Brasília, 21 – O Fundo Garantidor de Créditos (FGC) planeja antecipar a cobrança de até cinco anos de contribuições dos seus associados para reabastecer o caixa após pagar garantias aos investidores do Banco Master, segundo apurou o Broadcast, do Grupo Estado. Além disso, está sendo considerada a criação de uma contribuição extraordinária mensal para aumentar a liquidez do fundo.
Fontes próximas às discussões informam que a decisão será oficialmente tomada após o término dos pagamentos das garantias, mas as análises indicam que essas medidas serão inevitáveis.

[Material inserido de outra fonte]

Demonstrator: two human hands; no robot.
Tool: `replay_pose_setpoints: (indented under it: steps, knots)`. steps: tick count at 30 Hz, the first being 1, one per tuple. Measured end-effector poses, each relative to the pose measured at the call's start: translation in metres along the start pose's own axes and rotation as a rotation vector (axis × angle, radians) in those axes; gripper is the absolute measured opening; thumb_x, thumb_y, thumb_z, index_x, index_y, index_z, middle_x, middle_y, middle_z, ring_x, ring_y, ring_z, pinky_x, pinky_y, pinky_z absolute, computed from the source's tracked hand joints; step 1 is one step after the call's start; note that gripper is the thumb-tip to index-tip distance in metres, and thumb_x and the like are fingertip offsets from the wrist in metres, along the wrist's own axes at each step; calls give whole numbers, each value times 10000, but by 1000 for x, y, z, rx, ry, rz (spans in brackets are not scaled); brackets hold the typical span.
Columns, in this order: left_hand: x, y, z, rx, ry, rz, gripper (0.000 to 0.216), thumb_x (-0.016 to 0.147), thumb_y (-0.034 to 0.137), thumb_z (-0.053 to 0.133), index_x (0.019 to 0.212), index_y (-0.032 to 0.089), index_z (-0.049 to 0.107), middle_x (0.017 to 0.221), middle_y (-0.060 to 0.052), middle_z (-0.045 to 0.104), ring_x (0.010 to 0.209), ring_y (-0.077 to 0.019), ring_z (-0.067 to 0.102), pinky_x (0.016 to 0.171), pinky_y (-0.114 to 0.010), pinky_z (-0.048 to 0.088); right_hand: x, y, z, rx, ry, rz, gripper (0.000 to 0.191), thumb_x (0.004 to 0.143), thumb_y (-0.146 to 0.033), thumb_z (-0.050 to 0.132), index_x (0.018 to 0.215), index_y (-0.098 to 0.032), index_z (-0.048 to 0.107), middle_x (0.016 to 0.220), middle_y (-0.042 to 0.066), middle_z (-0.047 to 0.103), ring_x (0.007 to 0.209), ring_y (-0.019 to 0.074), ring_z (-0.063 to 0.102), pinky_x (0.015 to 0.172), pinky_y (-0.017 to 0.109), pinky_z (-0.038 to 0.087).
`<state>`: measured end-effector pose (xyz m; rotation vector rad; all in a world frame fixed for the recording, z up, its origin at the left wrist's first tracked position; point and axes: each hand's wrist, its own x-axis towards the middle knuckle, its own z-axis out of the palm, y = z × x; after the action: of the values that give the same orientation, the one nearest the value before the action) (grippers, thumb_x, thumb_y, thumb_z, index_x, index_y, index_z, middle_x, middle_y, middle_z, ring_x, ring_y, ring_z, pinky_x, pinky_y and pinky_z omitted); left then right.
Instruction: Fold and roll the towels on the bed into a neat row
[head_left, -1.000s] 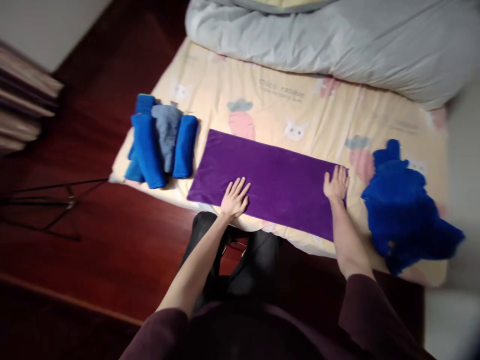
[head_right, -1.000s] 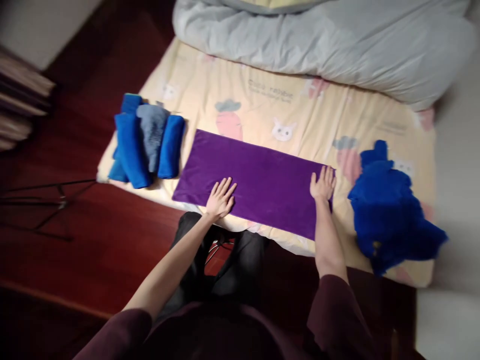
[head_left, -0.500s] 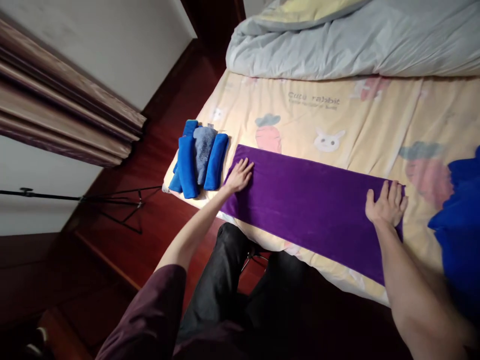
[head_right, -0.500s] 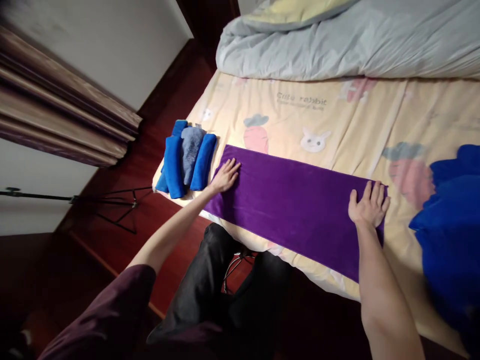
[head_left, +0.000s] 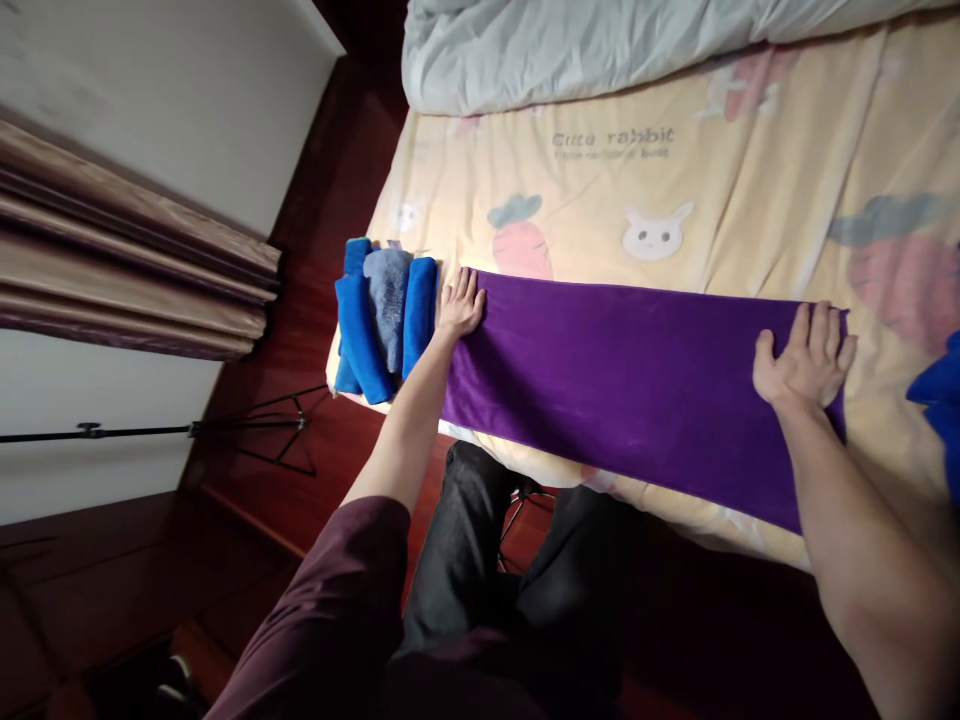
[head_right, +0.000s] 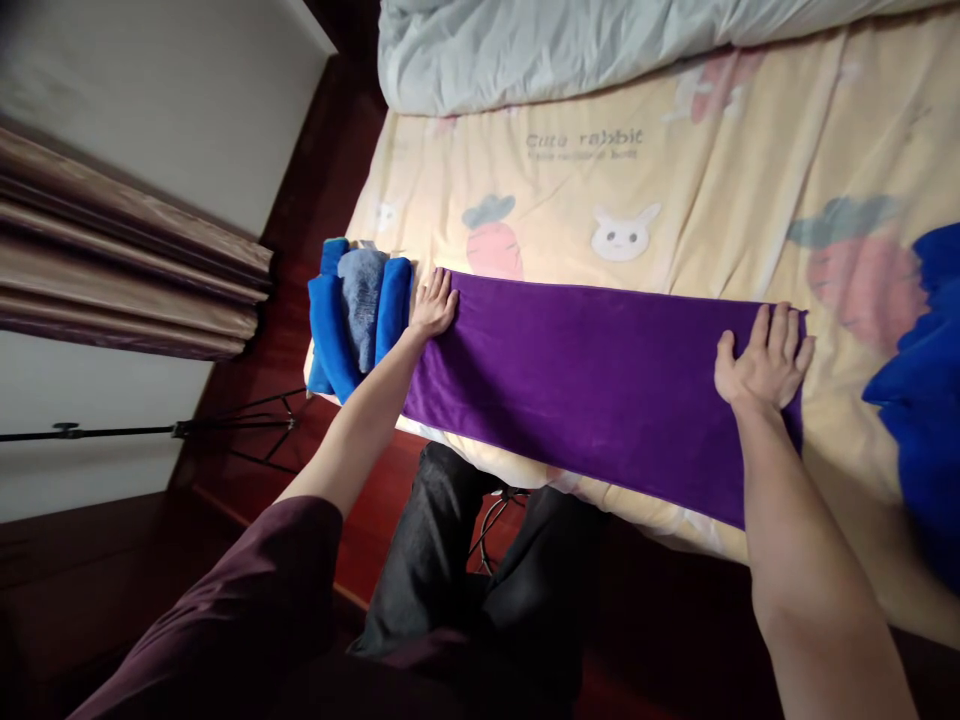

Os desembolsos feitos pelo FGC no caso Master chegam a cerca de R$ 47 bilhões, o que representa quase 40% dos recursos disponíveis pelo fundo em junho de 2025, que somavam R$ 121,128 bilhões.
Segundo as regras do FGC, a antecipação da cobrança pode variar entre 12 e 60 contribuições mensais (equivalente a um a cinco anos) quando o patrimônio do fundo precisar de receitas extras para cumprir suas obrigações.
No entanto, ao antecipar as contribuições, o fluxo de caixa do FGC ficará comprometido por um período equivalente sem receber recursos novos. Por isso, o conselho de administração deve também adotar uma contribuição extra, limitada a no máximo metade da alíquota atual das contribuições regulares, conforme o estatuto do fundo.
O FGC já iniciou os pagamentos de cerca de R$ 40,6 bilhões referentes aos depósitos garantidos do Banco Master, que foi liquidado pelo Banco Central em novembro.
Na quarta-feira, o Banco Central informou a liquidação do Will Bank, integrante do grupo Master, cujas garantias preliminares somam aproximadamente R$ 6,5 bilhões.